▶ **GIVEN INFORMATION**:

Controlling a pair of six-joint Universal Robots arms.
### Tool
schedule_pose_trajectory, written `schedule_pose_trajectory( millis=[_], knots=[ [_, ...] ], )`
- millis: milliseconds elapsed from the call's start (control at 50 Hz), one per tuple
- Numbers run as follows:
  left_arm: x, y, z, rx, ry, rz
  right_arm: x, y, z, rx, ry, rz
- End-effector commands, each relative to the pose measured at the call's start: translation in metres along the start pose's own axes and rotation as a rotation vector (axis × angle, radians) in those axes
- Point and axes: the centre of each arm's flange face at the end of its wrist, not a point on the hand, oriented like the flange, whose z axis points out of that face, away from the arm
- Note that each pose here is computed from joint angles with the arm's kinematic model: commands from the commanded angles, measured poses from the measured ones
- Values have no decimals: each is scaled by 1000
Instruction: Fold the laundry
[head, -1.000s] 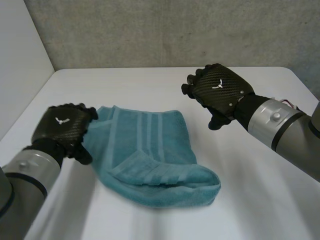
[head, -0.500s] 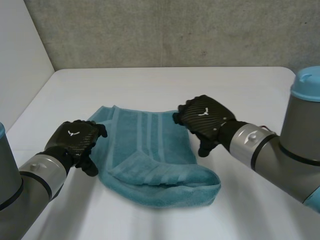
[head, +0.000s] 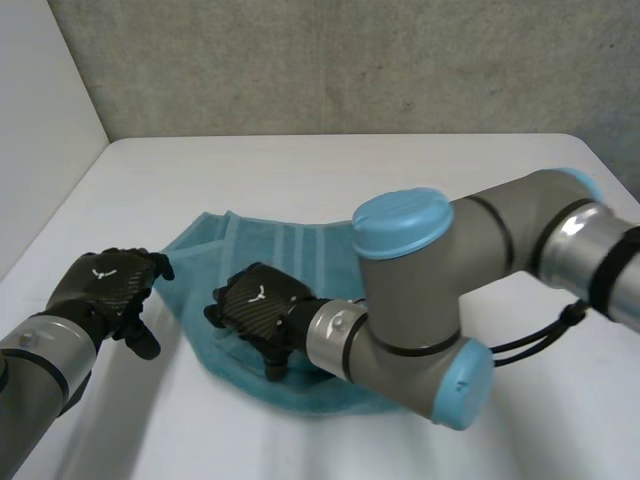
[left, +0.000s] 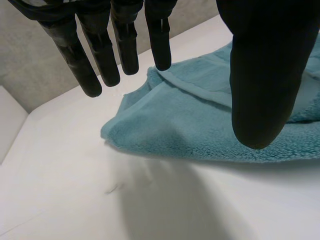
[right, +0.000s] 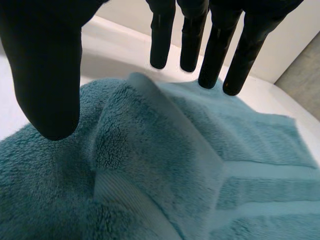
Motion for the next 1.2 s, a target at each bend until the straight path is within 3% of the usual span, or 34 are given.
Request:
schedule_pose_trajectory(
  millis=[20,260,300,320,360,420,460,620,740,860,980,1140,1200],
  knots=[
    [-4,1,1,-5,-12,-6,7,7,20,6,28,13],
    [-4,0,0,1,-12,-6,47,-8,19,6,258,-7],
    [-4,-2,0,9,-12,-4,88,-1,8,-24,409,32],
    [-4,-3,-1,14,-10,-5,88,-1,8,-24,410,32],
    [-4,-5,-2,22,-9,-5,136,-3,-21,-41,585,71],
    [-3,-7,-3,32,-7,-3,159,-3,-38,-46,668,85],
    [-2,-9,-4,41,-4,-1,202,14,-73,-86,803,122],
    [3,-14,-5,66,17,8,256,72,-137,-221,977,207],
    [16,-16,-6,94,64,31,251,113,-160,-391,970,221],
    [43,-13,-1,104,153,69,235,123,-166,-461,939,215],
    [63,-9,6,90,224,118,220,105,-178,-418,948,205],
    [86,12,26,38,322,306,190,62,-196,-247,903,119],
    [89,15,29,30,336,328,173,59,-197,-228,846,120]
  ],
)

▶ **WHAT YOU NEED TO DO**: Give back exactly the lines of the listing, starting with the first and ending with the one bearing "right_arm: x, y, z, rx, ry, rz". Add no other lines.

▶ **RESPONSE AREA**:
Controlling a pair of six-joint Universal Robots arms.
### Tool
schedule_pose_trajectory, written `schedule_pose_trajectory( millis=[_], knots=[ [_, ...] ], )`
- millis: milliseconds elapsed from the call's start (control at 50 Hz), one per tuple
- Numbers run as follows:
  left_arm: x, y, z, rx, ry, rz
  right_arm: x, y, z, rx, ry, rz

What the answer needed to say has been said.